Régimen cubano, peloteros, Team Asere, Cuba

“We are not going to link the political with sports”: the promise of the regime to the players of Team Asere

MIAMI, United States. — The performance of Team Asere in the recently concluded World Baseball Classic and the controversy surrounding the integration of the team continue to give people something to talk about.

This Wednesday, in your YouTube space Right of ReplyCuban filmmaker Ian Padrón revealed fragments of an interview with pitcher Yoan López before the event, in which he discussed details about the conditions imposed by the ballplayers from the island who were active abroad and who were summoned by the Cuban Baseball Federation (FCB).

López, who currently plays for the Yomiuri Giants of the Japan Professional Baseball League (NPB), said at the time that one of the players’ conditions was not to be involved in political acts or in exchanges with island authorities.

“We do not want to be part of something being mixed up, because when they go to the flag we all know, and it is not a secret to anyone, the government people go and we do not want to be there,” he explained.

According to the pitcher, the response from the FCB was that the Cuba team would not be involved in issues related to politics and propaganda, although, in reciprocity, the players should avoid, at the request of the authorities, phrases such as “Homeland and Life”.

“The only response we received was ‘we are not going to link the political with sport.’ We ask for respect about that. When we demanded that, they had no problem, and they know how we think about the system. And they ask us then: we are not going to impose ‘Patria o muerte’ on them, but we are not going to allow ‘Patria y Vida’”, pointed out López, who got off the payroll before the start of the contest.

The promises made by the Cuban authorities would be broken even before the team left Cuba, when the ruler Miguel Díaz-Canel visited a training session of the national team at the Latin American Stadium.

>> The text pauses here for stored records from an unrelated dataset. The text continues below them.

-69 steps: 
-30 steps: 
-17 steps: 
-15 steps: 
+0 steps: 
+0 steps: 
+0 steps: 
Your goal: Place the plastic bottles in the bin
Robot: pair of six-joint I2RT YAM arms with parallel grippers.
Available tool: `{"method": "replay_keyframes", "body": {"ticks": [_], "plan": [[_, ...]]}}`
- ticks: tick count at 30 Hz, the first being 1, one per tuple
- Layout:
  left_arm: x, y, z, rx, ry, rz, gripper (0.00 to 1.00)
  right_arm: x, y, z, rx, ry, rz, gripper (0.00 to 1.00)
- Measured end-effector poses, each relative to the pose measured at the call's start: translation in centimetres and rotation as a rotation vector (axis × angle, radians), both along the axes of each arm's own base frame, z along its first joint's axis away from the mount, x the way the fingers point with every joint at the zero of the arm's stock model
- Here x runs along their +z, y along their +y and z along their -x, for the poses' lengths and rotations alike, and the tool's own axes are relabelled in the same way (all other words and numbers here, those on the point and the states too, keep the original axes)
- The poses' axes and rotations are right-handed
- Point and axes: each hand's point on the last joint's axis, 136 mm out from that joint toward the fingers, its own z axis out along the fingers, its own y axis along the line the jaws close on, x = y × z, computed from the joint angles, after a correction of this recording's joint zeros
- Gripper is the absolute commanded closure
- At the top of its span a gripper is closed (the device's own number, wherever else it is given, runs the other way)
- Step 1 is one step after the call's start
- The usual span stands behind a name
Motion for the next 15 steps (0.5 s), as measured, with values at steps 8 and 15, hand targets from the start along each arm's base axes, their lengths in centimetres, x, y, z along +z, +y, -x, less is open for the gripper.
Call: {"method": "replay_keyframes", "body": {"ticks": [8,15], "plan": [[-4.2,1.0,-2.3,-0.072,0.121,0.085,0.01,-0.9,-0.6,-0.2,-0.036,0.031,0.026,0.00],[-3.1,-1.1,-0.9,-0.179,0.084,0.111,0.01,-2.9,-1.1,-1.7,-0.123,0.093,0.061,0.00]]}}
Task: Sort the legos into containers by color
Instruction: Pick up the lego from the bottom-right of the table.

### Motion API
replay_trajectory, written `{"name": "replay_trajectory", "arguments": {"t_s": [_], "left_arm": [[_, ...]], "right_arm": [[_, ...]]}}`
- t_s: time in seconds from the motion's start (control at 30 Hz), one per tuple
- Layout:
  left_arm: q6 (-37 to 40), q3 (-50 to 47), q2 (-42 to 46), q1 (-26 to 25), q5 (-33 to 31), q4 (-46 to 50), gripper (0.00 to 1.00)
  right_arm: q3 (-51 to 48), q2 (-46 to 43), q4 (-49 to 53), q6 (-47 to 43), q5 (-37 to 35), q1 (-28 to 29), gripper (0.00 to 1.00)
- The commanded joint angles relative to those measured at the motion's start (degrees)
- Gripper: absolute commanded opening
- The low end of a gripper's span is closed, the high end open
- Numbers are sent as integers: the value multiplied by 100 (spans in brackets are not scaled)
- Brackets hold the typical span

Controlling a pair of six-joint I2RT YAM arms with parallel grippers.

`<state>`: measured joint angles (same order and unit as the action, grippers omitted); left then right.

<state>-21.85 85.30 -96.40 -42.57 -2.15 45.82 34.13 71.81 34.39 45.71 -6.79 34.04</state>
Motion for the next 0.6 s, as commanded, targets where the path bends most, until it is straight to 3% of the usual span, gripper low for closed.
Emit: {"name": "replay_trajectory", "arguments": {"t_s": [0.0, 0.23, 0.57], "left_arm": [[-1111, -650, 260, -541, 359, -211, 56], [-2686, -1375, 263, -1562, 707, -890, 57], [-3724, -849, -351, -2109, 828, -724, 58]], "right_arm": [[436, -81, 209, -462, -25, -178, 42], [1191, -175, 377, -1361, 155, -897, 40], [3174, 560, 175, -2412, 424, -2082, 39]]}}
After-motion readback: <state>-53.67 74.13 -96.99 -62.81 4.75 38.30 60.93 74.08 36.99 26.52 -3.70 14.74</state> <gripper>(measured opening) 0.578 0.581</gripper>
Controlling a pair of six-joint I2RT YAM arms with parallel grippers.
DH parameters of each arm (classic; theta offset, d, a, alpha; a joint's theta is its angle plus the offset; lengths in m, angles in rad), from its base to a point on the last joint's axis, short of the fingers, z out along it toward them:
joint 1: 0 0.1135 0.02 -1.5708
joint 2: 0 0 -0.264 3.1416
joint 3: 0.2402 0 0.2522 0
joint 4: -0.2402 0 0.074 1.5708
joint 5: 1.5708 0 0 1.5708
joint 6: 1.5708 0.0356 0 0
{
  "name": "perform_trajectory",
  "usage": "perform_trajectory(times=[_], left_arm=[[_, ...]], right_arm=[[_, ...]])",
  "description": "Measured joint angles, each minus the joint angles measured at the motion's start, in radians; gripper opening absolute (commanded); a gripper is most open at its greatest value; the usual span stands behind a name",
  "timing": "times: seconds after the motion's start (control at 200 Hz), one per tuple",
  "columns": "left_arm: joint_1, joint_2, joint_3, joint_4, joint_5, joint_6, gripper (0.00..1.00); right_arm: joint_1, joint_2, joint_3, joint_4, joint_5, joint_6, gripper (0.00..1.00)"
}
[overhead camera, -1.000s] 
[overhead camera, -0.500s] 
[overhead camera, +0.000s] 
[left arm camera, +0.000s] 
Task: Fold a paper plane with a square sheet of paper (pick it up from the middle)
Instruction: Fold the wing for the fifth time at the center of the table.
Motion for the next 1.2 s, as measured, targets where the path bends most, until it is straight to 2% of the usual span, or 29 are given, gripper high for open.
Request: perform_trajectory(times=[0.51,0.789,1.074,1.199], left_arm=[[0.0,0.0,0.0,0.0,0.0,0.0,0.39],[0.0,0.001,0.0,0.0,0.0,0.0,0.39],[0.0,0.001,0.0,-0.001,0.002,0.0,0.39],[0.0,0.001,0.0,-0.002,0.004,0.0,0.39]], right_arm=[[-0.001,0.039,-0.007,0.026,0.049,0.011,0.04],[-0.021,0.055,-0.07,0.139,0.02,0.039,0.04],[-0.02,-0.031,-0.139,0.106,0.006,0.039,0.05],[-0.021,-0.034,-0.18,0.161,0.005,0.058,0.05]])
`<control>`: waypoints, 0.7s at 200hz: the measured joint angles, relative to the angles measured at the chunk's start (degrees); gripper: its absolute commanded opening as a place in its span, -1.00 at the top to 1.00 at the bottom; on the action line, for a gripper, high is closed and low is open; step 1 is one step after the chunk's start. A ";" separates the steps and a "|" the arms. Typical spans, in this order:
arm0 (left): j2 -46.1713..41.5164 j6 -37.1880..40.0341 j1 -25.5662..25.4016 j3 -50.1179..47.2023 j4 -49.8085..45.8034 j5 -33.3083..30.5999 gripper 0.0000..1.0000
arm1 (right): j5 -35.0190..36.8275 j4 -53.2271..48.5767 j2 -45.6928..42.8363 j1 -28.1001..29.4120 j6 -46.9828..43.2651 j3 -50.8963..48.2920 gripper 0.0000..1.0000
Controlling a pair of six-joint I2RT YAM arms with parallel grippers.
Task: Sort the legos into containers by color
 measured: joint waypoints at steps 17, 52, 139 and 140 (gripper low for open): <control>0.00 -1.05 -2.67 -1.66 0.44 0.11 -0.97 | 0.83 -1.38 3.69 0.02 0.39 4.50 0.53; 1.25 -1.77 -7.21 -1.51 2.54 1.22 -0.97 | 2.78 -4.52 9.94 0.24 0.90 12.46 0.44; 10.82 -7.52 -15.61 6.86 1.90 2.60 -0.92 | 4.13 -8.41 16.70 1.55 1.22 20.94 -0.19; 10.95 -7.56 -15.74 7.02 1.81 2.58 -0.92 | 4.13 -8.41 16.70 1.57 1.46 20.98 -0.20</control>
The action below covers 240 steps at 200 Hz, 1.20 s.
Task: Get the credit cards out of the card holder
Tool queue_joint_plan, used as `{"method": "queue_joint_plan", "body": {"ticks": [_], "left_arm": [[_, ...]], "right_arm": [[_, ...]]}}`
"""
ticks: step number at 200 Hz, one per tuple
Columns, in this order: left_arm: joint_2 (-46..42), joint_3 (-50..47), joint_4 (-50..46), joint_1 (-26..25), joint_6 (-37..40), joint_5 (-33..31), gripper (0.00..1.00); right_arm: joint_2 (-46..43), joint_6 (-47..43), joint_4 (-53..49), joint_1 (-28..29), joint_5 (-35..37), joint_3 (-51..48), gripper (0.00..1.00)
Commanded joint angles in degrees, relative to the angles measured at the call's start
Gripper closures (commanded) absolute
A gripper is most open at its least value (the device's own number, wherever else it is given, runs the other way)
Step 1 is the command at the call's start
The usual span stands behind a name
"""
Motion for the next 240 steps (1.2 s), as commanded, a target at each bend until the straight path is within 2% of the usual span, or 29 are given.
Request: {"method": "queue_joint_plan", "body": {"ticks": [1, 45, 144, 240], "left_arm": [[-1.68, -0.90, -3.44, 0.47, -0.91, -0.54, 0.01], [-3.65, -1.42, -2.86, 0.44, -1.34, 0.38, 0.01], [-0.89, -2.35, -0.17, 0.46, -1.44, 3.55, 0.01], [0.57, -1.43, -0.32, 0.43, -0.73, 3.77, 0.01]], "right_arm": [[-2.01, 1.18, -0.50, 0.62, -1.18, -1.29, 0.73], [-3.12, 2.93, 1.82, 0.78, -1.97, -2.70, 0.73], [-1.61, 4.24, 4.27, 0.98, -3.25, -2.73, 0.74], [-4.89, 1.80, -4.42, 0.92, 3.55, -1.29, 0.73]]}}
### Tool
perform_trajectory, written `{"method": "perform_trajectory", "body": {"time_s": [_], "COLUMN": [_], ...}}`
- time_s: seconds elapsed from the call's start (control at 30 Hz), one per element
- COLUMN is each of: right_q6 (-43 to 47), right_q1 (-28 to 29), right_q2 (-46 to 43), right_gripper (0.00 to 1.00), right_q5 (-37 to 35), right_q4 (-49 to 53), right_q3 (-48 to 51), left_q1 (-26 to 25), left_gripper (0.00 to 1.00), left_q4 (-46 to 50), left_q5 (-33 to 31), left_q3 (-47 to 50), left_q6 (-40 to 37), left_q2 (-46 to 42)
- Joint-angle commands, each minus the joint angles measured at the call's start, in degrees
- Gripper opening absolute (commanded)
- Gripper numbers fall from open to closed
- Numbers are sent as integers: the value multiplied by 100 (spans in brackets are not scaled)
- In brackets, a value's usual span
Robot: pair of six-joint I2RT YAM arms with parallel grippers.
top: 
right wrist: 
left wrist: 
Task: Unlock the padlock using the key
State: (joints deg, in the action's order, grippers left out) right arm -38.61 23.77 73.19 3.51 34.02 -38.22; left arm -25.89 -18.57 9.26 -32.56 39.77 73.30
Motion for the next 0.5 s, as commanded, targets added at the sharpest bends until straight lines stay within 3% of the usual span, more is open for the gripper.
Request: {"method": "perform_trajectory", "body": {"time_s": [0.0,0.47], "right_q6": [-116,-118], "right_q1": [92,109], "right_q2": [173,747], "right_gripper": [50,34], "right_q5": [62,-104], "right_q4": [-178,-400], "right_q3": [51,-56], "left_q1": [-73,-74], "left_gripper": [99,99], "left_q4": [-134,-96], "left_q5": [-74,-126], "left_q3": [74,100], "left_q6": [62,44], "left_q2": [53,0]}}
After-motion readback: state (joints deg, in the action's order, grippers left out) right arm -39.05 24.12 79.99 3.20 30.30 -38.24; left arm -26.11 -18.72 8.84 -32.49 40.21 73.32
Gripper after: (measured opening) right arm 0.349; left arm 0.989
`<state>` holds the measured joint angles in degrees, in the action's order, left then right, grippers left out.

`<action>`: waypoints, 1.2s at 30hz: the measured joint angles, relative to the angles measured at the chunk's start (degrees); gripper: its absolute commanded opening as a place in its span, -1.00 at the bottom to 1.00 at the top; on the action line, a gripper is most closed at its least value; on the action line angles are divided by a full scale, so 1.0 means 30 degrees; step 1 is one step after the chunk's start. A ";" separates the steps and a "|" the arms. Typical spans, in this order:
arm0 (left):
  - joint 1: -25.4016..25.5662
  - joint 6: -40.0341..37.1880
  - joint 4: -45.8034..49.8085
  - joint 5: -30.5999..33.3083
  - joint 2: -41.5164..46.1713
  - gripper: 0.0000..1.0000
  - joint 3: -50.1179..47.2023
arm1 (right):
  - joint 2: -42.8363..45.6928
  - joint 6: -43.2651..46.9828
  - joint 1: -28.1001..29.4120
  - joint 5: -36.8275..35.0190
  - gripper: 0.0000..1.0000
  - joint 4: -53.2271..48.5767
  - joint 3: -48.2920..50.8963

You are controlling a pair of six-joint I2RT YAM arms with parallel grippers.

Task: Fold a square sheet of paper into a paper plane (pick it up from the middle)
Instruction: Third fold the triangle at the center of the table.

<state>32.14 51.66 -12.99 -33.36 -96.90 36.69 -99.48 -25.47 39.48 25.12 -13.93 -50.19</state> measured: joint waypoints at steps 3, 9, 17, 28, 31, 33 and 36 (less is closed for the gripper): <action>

Throughout the tournament, and to the extent that Team Asere recovered from the two initial defeats against the Netherlands and Italy, won its qualifying group and advanced to the semifinals in Miami, the Castroite staff did not skimp on trying to get political gain from the team’s performance.

On Friday, January 17, in a political-cultural act held on the steps of the University of Havana, Díaz-Canel himself asked Cubans to support Team Asere and, immediately afterwards, called on them to vote for the Revolution in the upcoming elections on March 26.